With new regulations requiring at least one member of a board’s audit committee to have newly defined finance expertise, “there’s been unprecedented recruiting of CFOs,” says Beverly Behan, principal at Mercer Delta Consulting LLC and a specialist in the area of corporate boards and corporate governance. But CFO’s survey found that just over half the respondents are less likely to serve now—either because of liability issues or because of the increased time constraints of serving. Indeed, only 12.5 percent said they are more likely to join a board, even though the need for their services is soaring.

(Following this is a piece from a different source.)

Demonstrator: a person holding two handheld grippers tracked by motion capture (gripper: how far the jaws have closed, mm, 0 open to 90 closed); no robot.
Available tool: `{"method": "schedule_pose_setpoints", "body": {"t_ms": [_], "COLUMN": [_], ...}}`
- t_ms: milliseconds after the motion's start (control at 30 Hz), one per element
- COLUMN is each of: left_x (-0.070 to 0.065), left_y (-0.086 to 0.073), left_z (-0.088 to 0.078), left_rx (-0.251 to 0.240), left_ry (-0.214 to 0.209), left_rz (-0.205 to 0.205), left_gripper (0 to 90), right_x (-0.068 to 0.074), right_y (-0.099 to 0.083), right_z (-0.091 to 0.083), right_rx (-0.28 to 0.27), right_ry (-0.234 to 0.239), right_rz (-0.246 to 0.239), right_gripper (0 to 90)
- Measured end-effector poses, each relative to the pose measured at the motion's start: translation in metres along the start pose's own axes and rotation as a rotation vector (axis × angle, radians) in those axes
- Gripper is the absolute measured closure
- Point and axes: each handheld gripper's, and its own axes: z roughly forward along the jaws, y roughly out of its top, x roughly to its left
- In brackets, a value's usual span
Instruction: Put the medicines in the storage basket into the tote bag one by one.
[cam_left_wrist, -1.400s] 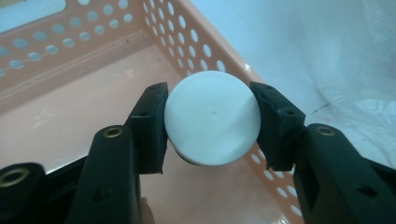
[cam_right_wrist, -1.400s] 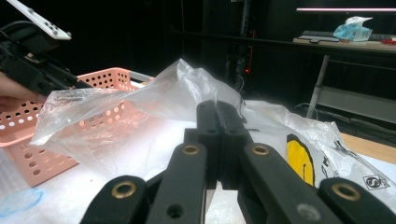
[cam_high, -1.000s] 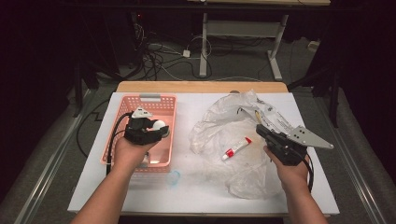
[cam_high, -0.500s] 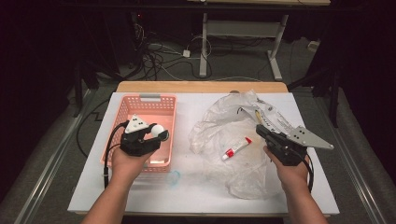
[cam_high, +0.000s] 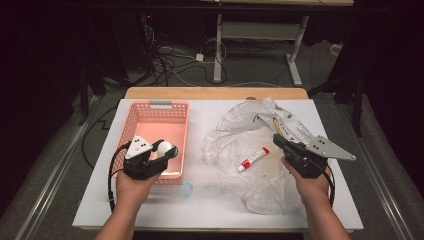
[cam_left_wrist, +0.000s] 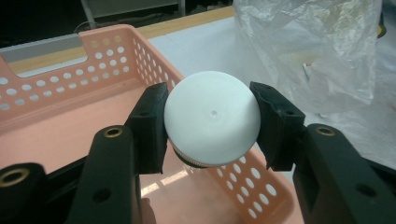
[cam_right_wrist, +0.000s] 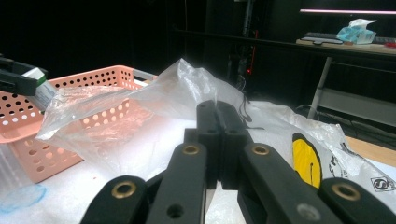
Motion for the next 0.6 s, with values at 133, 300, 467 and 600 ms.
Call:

This caution about taking on responsibilities at other companies—where the time commitment involved with board membership in some cases has tripled, particularly for the very positions CFOs are being sought to fill: audit-committee directorships—reflects the greater demand on CFOs at their own corporations, of course. And liability concerns have also increased. Says Tim Walsh, president of Audit Committee Advisors, a Greenville, South Carolina, consulting firm: “I’ve heard lawyers say that accepting such assignments is like putting a target on your back. Who’d want to do it?”
Still, CFOs who currently serve on other companies’ boards generally say the experience is worth the extra time and risk. “I encourage CFOs to do it,” says Don Barger, CFO at Overland Park, Kansas-based Yellow Roadway Corp., who also serves as chair of the audit committee on the boards of Quanex Corp. and Gardner Denver Inc. “You benefit enormously from seeing how other companies operate.”
Double-edged Diligence
Even those who are enthusiastic about the opportunity to fill a critical role in the new order of governance caution that today’s environment requires candidates to do serious advance homework about the board they are considering joining, as well as about the company itself.
And expect due diligence to cut both ways. Debra Smithart, a former CFO at restaurant operator Brinker International, and now an audit-committee member at Denny’s Corp., says that companies are looking more carefully than ever at prospective board members. Background checks and even credit checks are not uncommon, she says, and companies not only want to verify a candidate’s character but also make sure that he or she is a proper fit with their culture. Some companies now ask candidates to undergo such assessments as the Myers-Briggs personality test, or even to meet with an industrial psychologist.
“Being on a company’s board is no longer viewed as a perk,” says Smithart, “but as a serious duty that requires a substantial commitment of time and energy.”
A Preboarding Checklist
Things to consider before accepting that directorship.
- Avoid companies wanting only your financial expertise rather than all your talents.
- Look for a board that’s “engaged,” without being “overly hands-on.”
- Check current-member biographies—including average age and tenure—for hints on board dynamics.
- Talk to the newest members and ask what sort of orientation they underwent.
- Look at prereadings and agendas for several board and audit-committee meetings.
- Ask the CEO and CFO how the board adds value, what its chemistry is like, and how it could be more effective.